> _Problem details_:
Your copy should match the records exactly, apart from the pictures, which stay out.

> _Extracted information_:

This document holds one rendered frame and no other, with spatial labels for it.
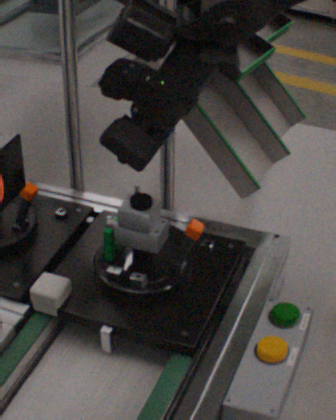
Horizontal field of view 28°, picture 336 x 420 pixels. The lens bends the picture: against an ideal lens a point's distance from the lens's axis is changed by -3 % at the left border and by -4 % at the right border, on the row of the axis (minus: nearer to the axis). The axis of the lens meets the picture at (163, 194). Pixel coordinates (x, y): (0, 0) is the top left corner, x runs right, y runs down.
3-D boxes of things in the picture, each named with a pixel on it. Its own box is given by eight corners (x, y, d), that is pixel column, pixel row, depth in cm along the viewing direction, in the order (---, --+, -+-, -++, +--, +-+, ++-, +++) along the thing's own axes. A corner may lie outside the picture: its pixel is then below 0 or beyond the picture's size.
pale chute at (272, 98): (290, 127, 132) (307, 117, 129) (263, 155, 123) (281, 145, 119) (203, 12, 129) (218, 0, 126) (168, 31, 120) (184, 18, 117)
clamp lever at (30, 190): (28, 222, 104) (39, 187, 99) (22, 229, 102) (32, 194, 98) (9, 210, 104) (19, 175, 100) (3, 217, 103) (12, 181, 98)
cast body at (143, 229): (169, 236, 97) (169, 194, 93) (157, 254, 93) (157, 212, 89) (114, 223, 99) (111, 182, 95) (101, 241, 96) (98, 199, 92)
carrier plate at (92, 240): (246, 251, 106) (247, 240, 104) (193, 357, 87) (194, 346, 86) (103, 218, 113) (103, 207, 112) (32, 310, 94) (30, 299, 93)
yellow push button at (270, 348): (289, 349, 88) (291, 338, 87) (281, 369, 85) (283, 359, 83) (260, 342, 89) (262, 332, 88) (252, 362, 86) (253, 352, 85)
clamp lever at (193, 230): (186, 262, 96) (206, 224, 92) (181, 270, 95) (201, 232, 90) (163, 249, 97) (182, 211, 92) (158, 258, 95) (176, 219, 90)
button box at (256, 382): (308, 336, 97) (314, 305, 93) (270, 444, 80) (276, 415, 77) (263, 325, 99) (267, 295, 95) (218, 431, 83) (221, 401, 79)
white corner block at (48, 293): (74, 299, 96) (72, 278, 94) (60, 319, 93) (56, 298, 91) (46, 291, 98) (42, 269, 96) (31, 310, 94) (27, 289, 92)
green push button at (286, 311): (301, 315, 93) (303, 304, 92) (294, 334, 90) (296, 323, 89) (274, 309, 94) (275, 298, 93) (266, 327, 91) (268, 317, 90)

> _Answer_:
This document holds one rendered frame and no other, with spatial labels for it.
Horizontal field of view 28°, picture 336 x 420 pixels. The lens bends the picture: against an ideal lens a point's distance from the lens's axis is changed by -3 % at the left border and by -4 % at the right border, on the row of the axis (minus: nearer to the axis). The axis of the lens meets the picture at (163, 194). Pixel coordinates (x, y): (0, 0) is the top left corner, x runs right, y runs down.
3-D boxes of things in the picture, each named with a pixel on it. Its own box is given by eight corners (x, y, d), that is pixel column, pixel row, depth in cm along the viewing direction, in the order (---, --+, -+-, -++, +--, +-+, ++-, +++) along the thing's own axes. A corner may lie outside the picture: its pixel is then below 0 or beyond the picture's size.
pale chute at (272, 98): (290, 127, 132) (307, 117, 129) (263, 155, 123) (281, 145, 119) (203, 12, 129) (218, 0, 126) (168, 31, 120) (184, 18, 117)
clamp lever at (30, 190): (28, 222, 104) (39, 187, 99) (22, 229, 102) (32, 194, 98) (9, 210, 104) (19, 175, 100) (3, 217, 103) (12, 181, 98)
cast body at (143, 229): (169, 236, 97) (169, 194, 93) (157, 254, 93) (157, 212, 89) (114, 223, 99) (111, 182, 95) (101, 241, 96) (98, 199, 92)
carrier plate at (92, 240): (246, 251, 106) (247, 240, 104) (193, 357, 87) (194, 346, 86) (103, 218, 113) (103, 207, 112) (32, 310, 94) (30, 299, 93)
yellow push button at (270, 348): (289, 349, 88) (291, 338, 87) (281, 369, 85) (283, 359, 83) (260, 342, 89) (262, 332, 88) (252, 362, 86) (253, 352, 85)
clamp lever at (193, 230): (186, 262, 96) (206, 224, 92) (181, 270, 95) (201, 232, 90) (163, 249, 97) (182, 211, 92) (158, 258, 95) (176, 219, 90)
button box at (256, 382): (308, 336, 97) (314, 305, 93) (270, 444, 80) (276, 415, 77) (263, 325, 99) (267, 295, 95) (218, 431, 83) (221, 401, 79)
white corner block at (48, 293): (74, 299, 96) (72, 278, 94) (60, 319, 93) (56, 298, 91) (46, 291, 98) (42, 269, 96) (31, 310, 94) (27, 289, 92)
green push button at (286, 311): (301, 315, 93) (303, 304, 92) (294, 334, 90) (296, 323, 89) (274, 309, 94) (275, 298, 93) (266, 327, 91) (268, 317, 90)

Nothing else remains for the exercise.